Justice of the Federal Constitutional Court of Germany
- In office 8 October 1986 – 15 October 1998

Personal details
- Born: 25 June 1937 Kiel, Gau Schleswig-Holstein, Germany
- Died: 10 June 2025 (aged 87) Bonn, North Rhine-Westphalia, Germany
- Occupation: Judge

= Karin Graßhof =

German jurist (1937–2025)

Karin Graßhof (25 June 1937 – 10 June 2025) was a German jurist. She served as a justice of the Federal Constitutional Court of Germany from 1986 to 1998. Later, she was an honorary professor at the University of Bonn.

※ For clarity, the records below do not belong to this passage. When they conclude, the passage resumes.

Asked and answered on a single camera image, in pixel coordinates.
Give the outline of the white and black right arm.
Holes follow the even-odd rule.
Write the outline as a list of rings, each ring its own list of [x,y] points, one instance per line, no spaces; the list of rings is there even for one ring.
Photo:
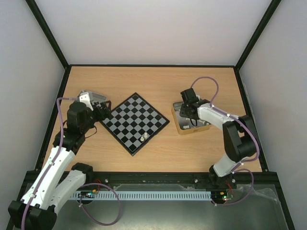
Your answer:
[[[226,177],[240,165],[258,159],[258,134],[250,116],[229,114],[213,105],[212,101],[201,100],[192,88],[182,91],[180,95],[183,100],[181,117],[197,122],[206,121],[223,132],[225,153],[209,168],[209,182],[213,187],[221,187]]]

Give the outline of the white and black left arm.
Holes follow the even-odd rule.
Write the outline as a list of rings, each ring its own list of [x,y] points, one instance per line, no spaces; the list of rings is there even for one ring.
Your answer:
[[[22,230],[50,230],[57,215],[70,196],[85,182],[90,181],[93,168],[79,163],[63,181],[60,180],[74,159],[85,134],[111,116],[111,102],[91,103],[88,100],[73,102],[67,111],[67,127],[61,127],[53,142],[49,159],[33,185],[19,201],[8,207],[15,227]]]

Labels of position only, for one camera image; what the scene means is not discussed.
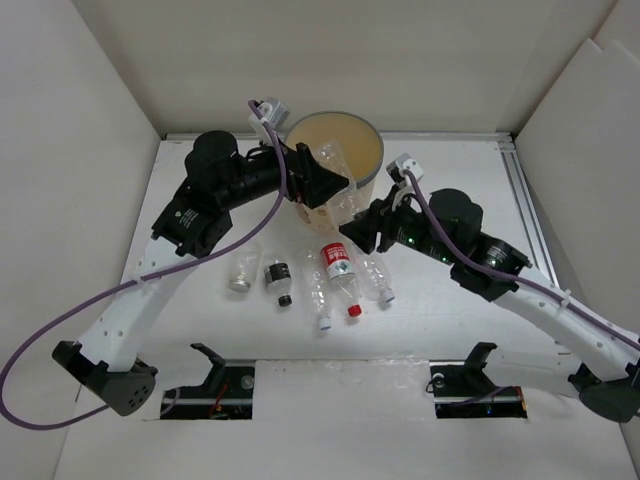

As a judge, she was involved in the decision of the Federal Constitutional Court of 14 September 1989, on the use of the diary of a prisoner; the decision on the five-percent hurdle in the first all-German election; the decision on the right of foreigners to vote in Schleswig-Holstein; the decision on Section 218 of 28 May 1993; the Maastricht ruling of 12 October 1993; the AWACS decision of 12 July 1994; the decision on the criminal liability of GDR foreign espionage of 15 May 1995; the decision on the Mauerschützenprozesse of 26 October 1996; the decisions on the admissibility of overhang mandates of 10 April 1997 and 26 February 1998; and the decision on the introduction of the euro of 31 March 1998. On 10 June 2025, Graßhof died at the age of 87.